* WORK REQUIRED
The response should consist of the data reproduced word for word.

* GIVEN MATERIAL
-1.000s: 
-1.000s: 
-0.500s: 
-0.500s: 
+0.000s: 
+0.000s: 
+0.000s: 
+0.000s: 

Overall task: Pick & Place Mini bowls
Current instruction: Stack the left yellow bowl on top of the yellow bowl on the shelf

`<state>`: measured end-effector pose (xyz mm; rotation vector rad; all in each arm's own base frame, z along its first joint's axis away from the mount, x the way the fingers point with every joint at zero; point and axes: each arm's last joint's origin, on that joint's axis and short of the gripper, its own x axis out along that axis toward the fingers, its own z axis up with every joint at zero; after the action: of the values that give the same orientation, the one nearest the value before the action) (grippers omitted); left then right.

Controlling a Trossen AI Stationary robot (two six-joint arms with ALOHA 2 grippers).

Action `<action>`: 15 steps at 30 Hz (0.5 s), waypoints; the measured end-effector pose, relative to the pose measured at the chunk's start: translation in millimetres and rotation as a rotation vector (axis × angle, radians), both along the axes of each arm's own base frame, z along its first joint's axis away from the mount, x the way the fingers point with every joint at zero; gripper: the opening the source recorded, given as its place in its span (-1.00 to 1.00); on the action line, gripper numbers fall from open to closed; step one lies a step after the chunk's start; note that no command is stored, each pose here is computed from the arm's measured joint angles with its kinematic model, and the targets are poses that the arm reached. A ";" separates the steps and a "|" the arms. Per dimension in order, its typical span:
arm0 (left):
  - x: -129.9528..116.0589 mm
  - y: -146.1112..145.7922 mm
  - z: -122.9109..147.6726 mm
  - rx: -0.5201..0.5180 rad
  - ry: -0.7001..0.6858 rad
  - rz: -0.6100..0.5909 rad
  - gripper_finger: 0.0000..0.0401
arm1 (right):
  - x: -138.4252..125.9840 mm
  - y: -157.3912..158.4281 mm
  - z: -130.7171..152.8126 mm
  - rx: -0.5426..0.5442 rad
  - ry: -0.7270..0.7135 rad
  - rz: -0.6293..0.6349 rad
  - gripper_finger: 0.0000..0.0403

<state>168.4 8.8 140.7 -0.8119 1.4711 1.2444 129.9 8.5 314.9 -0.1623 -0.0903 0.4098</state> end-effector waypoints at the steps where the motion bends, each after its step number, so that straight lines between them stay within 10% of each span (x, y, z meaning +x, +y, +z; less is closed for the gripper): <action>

* OUTPUT FOR THIS EXERCISE
-1.000s: 
-1.000s: 
-0.500s: 
-0.500s: 
+0.000s: 
+0.000s: 
+0.000s: 
+0.000s: 

Overall task: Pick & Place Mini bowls
Current instruction: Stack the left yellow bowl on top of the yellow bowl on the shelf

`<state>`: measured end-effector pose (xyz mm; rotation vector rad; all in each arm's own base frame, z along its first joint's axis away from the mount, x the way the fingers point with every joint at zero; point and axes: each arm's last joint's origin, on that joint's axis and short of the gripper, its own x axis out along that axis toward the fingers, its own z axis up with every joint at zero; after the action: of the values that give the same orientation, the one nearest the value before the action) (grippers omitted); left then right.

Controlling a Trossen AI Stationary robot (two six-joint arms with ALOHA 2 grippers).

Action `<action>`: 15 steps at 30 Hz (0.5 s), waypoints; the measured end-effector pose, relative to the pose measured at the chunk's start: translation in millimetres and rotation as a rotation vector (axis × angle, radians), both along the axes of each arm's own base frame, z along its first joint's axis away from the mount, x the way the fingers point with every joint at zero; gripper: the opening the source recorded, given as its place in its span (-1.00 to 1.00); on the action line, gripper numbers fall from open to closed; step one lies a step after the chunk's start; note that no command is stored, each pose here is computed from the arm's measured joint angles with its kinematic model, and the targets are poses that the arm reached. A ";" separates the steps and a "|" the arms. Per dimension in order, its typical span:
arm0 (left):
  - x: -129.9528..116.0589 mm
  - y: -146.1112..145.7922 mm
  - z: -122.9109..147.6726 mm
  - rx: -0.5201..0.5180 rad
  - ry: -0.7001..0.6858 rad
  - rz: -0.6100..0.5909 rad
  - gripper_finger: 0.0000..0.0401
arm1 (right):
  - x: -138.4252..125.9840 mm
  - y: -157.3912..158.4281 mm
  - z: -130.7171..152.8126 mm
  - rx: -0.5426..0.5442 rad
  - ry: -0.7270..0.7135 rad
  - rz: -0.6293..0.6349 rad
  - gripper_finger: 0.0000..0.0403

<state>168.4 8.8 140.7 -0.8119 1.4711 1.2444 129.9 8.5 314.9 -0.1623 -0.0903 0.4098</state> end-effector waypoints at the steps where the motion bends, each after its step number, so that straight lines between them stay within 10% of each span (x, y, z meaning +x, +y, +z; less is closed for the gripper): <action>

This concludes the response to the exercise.